Work item
Word for word, set down every line of the entries below from the line with "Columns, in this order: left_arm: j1" to the line with "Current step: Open", including both, and no other line.
....
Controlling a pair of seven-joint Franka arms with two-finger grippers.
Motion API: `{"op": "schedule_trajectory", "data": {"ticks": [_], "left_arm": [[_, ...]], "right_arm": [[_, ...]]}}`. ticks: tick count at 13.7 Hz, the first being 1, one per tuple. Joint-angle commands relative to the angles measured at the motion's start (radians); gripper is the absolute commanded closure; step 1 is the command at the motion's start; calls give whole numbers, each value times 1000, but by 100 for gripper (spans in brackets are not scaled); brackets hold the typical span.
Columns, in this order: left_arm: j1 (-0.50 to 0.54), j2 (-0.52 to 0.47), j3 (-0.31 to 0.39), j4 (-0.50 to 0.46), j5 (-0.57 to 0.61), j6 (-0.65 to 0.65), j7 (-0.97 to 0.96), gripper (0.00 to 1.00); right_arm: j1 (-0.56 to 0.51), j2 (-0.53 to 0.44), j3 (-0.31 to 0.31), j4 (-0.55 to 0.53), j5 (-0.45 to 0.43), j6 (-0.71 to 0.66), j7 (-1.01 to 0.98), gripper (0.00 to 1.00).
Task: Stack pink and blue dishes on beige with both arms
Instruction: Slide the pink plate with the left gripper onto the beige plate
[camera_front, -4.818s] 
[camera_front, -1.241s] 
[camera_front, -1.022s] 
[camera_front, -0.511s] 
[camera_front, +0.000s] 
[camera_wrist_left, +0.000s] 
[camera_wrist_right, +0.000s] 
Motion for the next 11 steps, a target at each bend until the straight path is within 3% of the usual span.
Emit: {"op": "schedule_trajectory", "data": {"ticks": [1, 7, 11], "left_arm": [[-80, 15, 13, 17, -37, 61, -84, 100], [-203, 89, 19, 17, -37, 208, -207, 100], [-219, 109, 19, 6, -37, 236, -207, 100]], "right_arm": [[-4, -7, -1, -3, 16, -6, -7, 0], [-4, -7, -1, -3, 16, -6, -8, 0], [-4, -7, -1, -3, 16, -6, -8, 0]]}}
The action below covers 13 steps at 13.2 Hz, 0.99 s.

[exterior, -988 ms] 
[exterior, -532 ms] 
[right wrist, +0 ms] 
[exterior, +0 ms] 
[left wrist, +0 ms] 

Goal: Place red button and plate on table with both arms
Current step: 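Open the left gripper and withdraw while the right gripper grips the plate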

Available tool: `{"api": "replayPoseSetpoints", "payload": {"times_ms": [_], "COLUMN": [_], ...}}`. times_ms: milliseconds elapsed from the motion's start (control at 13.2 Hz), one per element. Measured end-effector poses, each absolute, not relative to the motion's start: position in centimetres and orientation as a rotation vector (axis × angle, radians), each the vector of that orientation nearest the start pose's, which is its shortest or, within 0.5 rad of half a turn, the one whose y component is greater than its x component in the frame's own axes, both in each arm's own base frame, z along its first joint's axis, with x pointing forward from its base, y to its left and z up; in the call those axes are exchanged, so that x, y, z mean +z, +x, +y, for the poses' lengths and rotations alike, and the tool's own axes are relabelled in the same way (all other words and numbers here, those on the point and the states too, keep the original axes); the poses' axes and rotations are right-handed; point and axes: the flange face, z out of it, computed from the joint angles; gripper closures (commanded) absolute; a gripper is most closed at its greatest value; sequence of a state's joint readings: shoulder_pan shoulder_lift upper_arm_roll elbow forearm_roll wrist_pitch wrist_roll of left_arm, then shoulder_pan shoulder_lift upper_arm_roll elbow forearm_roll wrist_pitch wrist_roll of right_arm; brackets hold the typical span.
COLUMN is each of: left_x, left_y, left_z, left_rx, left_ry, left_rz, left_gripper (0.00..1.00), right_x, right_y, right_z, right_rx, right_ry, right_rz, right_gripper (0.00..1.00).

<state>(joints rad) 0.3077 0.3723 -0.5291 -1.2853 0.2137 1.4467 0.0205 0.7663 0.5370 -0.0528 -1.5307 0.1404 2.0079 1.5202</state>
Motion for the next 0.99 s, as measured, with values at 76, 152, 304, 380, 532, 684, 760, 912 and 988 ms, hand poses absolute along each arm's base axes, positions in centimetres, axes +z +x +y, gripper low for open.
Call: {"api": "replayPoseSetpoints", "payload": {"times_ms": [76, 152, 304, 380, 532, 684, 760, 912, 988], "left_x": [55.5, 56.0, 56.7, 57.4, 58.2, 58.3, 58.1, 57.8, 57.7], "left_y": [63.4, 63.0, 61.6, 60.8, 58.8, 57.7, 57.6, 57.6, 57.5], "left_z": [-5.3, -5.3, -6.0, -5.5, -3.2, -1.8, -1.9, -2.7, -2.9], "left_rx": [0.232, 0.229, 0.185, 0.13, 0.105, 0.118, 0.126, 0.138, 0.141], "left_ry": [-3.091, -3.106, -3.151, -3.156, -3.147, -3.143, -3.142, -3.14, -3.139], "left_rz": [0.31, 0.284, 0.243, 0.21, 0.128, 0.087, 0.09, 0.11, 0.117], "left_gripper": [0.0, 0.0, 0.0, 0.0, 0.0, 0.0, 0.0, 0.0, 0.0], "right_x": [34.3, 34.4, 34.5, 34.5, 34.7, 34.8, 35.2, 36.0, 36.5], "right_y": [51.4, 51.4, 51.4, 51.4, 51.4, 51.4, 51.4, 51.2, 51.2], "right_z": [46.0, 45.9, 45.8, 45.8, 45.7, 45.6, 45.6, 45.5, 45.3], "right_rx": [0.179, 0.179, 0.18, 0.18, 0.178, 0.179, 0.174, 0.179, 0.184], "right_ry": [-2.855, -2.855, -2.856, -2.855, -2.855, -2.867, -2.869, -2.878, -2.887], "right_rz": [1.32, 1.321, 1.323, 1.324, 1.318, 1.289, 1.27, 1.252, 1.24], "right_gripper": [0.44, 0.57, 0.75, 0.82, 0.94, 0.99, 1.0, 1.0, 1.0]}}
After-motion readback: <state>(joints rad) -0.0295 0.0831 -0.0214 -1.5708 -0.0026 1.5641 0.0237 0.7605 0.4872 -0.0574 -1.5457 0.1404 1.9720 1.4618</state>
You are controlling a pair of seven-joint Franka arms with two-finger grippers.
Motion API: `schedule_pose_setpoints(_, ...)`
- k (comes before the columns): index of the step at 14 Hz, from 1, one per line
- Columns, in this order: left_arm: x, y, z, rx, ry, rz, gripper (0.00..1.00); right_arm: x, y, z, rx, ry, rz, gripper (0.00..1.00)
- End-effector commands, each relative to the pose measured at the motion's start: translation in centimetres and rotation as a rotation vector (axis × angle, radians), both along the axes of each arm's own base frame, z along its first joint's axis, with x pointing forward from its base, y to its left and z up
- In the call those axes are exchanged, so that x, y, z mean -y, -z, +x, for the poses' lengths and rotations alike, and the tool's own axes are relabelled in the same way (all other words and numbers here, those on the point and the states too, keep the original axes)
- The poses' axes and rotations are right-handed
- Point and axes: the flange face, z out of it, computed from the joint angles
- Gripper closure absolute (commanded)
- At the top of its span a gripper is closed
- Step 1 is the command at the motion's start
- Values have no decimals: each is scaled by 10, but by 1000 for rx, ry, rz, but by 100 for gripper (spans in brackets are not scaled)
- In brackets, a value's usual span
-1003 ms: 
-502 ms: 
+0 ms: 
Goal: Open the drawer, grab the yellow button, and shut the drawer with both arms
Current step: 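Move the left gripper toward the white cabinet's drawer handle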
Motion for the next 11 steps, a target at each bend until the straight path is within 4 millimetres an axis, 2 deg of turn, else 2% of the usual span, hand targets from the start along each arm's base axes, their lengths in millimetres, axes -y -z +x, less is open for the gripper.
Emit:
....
Answer for this exercise
Columns, in this order: left_arm: j1 (-0.50 to 0.54), j2 (-0.52 to 0.47), j3 (-0.31 to 0.39), j4 (-0.50 to 0.46), j5 (-0.57 to 0.61), j6 (-0.65 to 0.65), j7 (-0.97 to 0.96), gripper (0.00 to 1.00); right_arm: j1 (-0.56 to 0.51), j2 (-0.53 to 0.44), j3 (-0.31 to 0.31), j4 (-0.55 to 0.53), j5 (-0.45 to 0.43), j6 (-0.71 to 0.66), j7 (-1.01 to 0.98), gripper (0.00 to 1.00).
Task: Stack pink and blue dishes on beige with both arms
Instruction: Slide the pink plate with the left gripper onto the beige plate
[camera_front, -4.818s] 
[camera_front, -1.241s] 
[camera_front, -1.022s] 
[camera_front, -0.511s] 
[camera_front, +0.000s] 
[camera_wrist_left, +0.000s] 
[camera_wrist_right, +0.000s] 
Motion for the next 11 steps, a target at each bend until the straight path is within 3% of the usual span.
Emit: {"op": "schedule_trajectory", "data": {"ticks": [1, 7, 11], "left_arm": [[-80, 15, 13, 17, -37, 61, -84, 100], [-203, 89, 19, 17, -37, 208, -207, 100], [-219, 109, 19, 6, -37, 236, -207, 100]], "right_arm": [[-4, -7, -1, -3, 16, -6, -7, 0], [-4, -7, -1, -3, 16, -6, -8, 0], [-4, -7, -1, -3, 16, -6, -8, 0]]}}
The action below covers 13 steps at 13.2 Hz, 0.99 s.

[exterior, -988 ms] 
[exterior, -532 ms] 
[right wrist, +0 ms] 
[exterior, +0 ms] 
[left wrist, +0 ms] 

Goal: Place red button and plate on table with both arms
Current step: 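Open the left gripper and withdraw while the right gripper grips the plate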

This output is complete, and the exercise is done.